Mahon puffed like an exhausted plow horse. "You are bad for my blood pressure," he said to me.
I shrugged and jerked my head in Curran's direction. "I'm even worse for his."
"You left," Curran said. "You knew how fucking important it was and you still left."
"Nick knows how to kill him. He needs a weapon and you wouldn't let him out," I said.
"And if the upir had caught you," Mahon said softly. "What would you have done then?"
I took a sphere Nick had given me from my pocket and showed them. The size of a walnut, it was metallic and small enough to perfectly fit into the palm of my hand. I squeezed the sides gently and three spikes popped from the sphere, moist with liquid.
"Cyanide," I explained.
"You can't kill him with that." Curran grimaced.
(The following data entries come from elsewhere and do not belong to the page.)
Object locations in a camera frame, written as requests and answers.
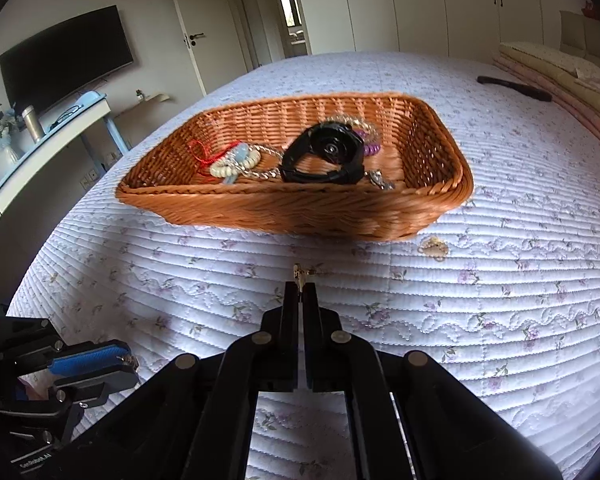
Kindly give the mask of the small gold earring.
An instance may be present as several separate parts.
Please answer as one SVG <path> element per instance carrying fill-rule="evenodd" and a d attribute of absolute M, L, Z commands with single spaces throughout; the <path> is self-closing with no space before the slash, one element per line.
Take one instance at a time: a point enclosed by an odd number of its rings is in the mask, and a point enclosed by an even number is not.
<path fill-rule="evenodd" d="M 316 271 L 313 266 L 305 268 L 300 263 L 294 264 L 294 279 L 296 281 L 307 280 L 310 276 L 314 275 L 315 273 Z"/>

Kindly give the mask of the light blue hair clip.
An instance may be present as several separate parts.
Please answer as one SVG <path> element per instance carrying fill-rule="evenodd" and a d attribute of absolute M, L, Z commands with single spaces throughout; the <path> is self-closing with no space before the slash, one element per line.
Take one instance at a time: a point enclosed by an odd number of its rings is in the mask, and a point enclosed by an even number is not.
<path fill-rule="evenodd" d="M 239 143 L 232 148 L 225 157 L 228 174 L 224 179 L 225 184 L 234 184 L 237 178 L 246 169 L 245 163 L 248 162 L 250 148 L 247 143 Z"/>

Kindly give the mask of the black wristwatch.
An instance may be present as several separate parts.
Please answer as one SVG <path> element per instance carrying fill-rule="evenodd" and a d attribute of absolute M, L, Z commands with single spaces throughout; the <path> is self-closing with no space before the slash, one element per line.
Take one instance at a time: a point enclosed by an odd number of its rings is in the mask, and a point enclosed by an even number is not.
<path fill-rule="evenodd" d="M 298 162 L 308 155 L 339 169 L 326 174 L 300 171 Z M 306 128 L 291 142 L 278 171 L 286 183 L 354 185 L 365 176 L 364 157 L 364 142 L 350 125 L 326 120 Z"/>

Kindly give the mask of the white floral bedspread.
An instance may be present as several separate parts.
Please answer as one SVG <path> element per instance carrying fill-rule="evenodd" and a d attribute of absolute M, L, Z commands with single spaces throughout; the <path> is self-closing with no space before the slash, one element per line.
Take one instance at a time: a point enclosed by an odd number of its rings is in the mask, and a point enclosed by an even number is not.
<path fill-rule="evenodd" d="M 498 69 L 400 53 L 290 58 L 212 92 L 124 156 L 53 230 L 10 302 L 65 341 L 120 339 L 151 378 L 256 330 L 292 267 L 345 330 L 428 353 L 567 479 L 600 447 L 600 141 L 561 107 L 478 84 Z M 172 226 L 122 205 L 123 175 L 188 118 L 273 96 L 397 91 L 427 102 L 474 192 L 415 238 L 326 240 Z"/>

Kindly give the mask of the blue white desk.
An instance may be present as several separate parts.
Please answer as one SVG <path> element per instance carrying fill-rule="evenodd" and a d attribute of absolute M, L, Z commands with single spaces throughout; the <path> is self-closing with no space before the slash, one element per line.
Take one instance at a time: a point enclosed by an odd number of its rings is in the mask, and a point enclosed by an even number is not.
<path fill-rule="evenodd" d="M 99 119 L 104 122 L 119 152 L 124 155 L 130 150 L 114 123 L 112 109 L 104 94 L 96 91 L 86 92 L 78 99 L 78 104 L 82 104 L 82 107 L 68 120 L 50 130 L 41 141 L 35 143 L 0 181 L 0 220 L 32 178 Z"/>

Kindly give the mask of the silver thermos bottle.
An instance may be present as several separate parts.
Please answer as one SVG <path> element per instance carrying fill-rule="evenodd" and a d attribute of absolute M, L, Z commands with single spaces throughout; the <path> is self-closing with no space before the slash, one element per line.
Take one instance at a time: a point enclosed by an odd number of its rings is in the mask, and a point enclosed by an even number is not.
<path fill-rule="evenodd" d="M 45 131 L 38 119 L 38 114 L 36 114 L 34 107 L 32 105 L 27 106 L 22 111 L 21 117 L 33 142 L 38 143 L 42 141 L 45 136 Z"/>

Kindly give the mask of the blue flower vase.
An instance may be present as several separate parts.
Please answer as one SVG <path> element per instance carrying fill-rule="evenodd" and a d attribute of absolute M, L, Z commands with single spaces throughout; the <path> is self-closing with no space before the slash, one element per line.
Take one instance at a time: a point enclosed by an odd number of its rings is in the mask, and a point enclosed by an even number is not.
<path fill-rule="evenodd" d="M 14 147 L 14 135 L 23 129 L 23 119 L 13 108 L 4 110 L 0 104 L 0 152 L 3 153 L 10 164 L 15 164 L 20 159 L 20 151 Z"/>

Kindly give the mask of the orange wicker basket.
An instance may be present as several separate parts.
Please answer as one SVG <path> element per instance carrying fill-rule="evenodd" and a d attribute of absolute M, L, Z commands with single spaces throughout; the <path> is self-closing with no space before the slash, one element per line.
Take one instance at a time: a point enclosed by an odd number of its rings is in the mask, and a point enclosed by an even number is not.
<path fill-rule="evenodd" d="M 319 122 L 350 125 L 364 142 L 365 176 L 354 185 L 286 183 L 278 165 Z M 246 169 L 225 184 L 225 157 L 250 148 Z M 300 171 L 339 167 L 308 155 Z M 176 127 L 121 179 L 120 202 L 182 226 L 404 240 L 465 203 L 474 189 L 466 159 L 436 112 L 396 92 L 285 96 L 204 110 Z"/>

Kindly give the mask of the black remote on bed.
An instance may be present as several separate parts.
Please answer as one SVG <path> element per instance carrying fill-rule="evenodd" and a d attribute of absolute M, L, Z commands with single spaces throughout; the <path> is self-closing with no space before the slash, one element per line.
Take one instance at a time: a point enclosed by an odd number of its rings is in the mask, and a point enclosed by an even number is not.
<path fill-rule="evenodd" d="M 510 90 L 514 90 L 527 98 L 534 99 L 541 102 L 552 102 L 553 97 L 550 92 L 530 86 L 530 84 L 518 84 L 501 78 L 494 78 L 489 76 L 478 76 L 476 78 L 478 84 L 493 84 L 494 86 L 500 86 Z"/>

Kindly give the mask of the folded pink beige quilts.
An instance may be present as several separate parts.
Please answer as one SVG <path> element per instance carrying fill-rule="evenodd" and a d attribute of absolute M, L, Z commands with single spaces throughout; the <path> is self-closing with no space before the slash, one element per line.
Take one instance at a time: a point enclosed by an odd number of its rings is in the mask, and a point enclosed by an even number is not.
<path fill-rule="evenodd" d="M 585 58 L 525 41 L 503 42 L 493 61 L 507 73 L 548 92 L 600 140 L 600 67 Z"/>

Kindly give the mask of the white room door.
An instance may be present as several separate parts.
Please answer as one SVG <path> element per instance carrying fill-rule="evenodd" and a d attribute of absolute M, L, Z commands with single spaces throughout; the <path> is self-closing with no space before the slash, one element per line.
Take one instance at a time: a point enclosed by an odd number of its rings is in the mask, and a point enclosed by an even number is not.
<path fill-rule="evenodd" d="M 173 0 L 201 91 L 247 73 L 230 0 Z"/>

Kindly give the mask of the beige bed headboard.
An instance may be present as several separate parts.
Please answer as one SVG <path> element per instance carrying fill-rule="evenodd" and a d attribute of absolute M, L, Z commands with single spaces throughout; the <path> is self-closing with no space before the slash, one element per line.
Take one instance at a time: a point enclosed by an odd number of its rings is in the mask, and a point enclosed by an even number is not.
<path fill-rule="evenodd" d="M 600 62 L 600 21 L 570 11 L 560 12 L 560 50 Z"/>

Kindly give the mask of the white wardrobe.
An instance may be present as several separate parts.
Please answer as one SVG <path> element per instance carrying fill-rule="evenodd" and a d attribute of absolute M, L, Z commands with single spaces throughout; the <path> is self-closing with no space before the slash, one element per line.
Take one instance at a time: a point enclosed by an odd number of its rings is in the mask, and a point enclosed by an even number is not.
<path fill-rule="evenodd" d="M 488 62 L 503 42 L 556 48 L 586 0 L 300 0 L 313 54 L 414 52 Z"/>

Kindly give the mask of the red toy on headboard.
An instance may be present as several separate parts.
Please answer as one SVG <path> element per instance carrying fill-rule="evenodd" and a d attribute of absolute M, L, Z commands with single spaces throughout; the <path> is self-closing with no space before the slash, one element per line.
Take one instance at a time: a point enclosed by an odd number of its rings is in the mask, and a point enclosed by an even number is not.
<path fill-rule="evenodd" d="M 594 4 L 591 1 L 585 1 L 585 5 L 582 8 L 582 14 L 587 18 L 595 18 Z"/>

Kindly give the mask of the black wall television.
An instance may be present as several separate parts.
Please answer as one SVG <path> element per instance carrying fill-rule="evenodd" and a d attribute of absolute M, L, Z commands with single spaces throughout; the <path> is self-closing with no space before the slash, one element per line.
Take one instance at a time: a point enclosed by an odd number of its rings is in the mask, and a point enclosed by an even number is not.
<path fill-rule="evenodd" d="M 133 63 L 116 6 L 69 18 L 0 55 L 8 102 L 44 113 L 87 84 Z"/>
"It's not for him. It's for me."
They stared at me.
"People were dying," I said. "He was laughing, and all I could do was to sit tight and be safe."
Curran growled. "You think it's easy for me?"
"No. But you're used to it. You have experience with responsibility for people's lives. I don't. I don't want anybody else to die for me. I'm up to my knees in blood as is."
"I had to send three patrols out," Curran said. "Because of you. None of them died, but they could have. All because you couldn't stand to not be the center of attention for a few minutes."
"You're an asshole."
I started sniffing. "What the hell is that stink? Oh, wait a minute, it's you. You reek. Did you dine on skunk or is that your natural odor?"
"That's enough," Mahon roared, startling both of us into silence. "You're acting like children. Curran, you've missed your meditation, and you need one. Kate, there is a punching bag in your room. Make use of it."
"Why do I have to punch the bag while he meditates?" I mumbled on the way out.
"Because he breaks the bags when he punches them," Mahon said.
I was almost to the room when it occurred to me that I had obeyed Mahon without question or even doubt. He had that eternal father-thing about him that managed to throw me off track every time. There was no defense against it or at least I didn't know of one. He didn't use it when he fought with Curran. I tried to figure out why while I dutifully punched the bag. My punches were rather pathetic. Then exhaustion settled in. A mere twenty minutes later I gave up, took a shower, and fell onto my bed without finding an answer.
SOMEONE STOOD OVER ME. MY EYES SNAPPED OPEN and Curran's face slammed into focus. He leaned against the wall next to the bed looking at me.
"He called," Curran said.
I sat up in bed. "He decided he wants a fight?"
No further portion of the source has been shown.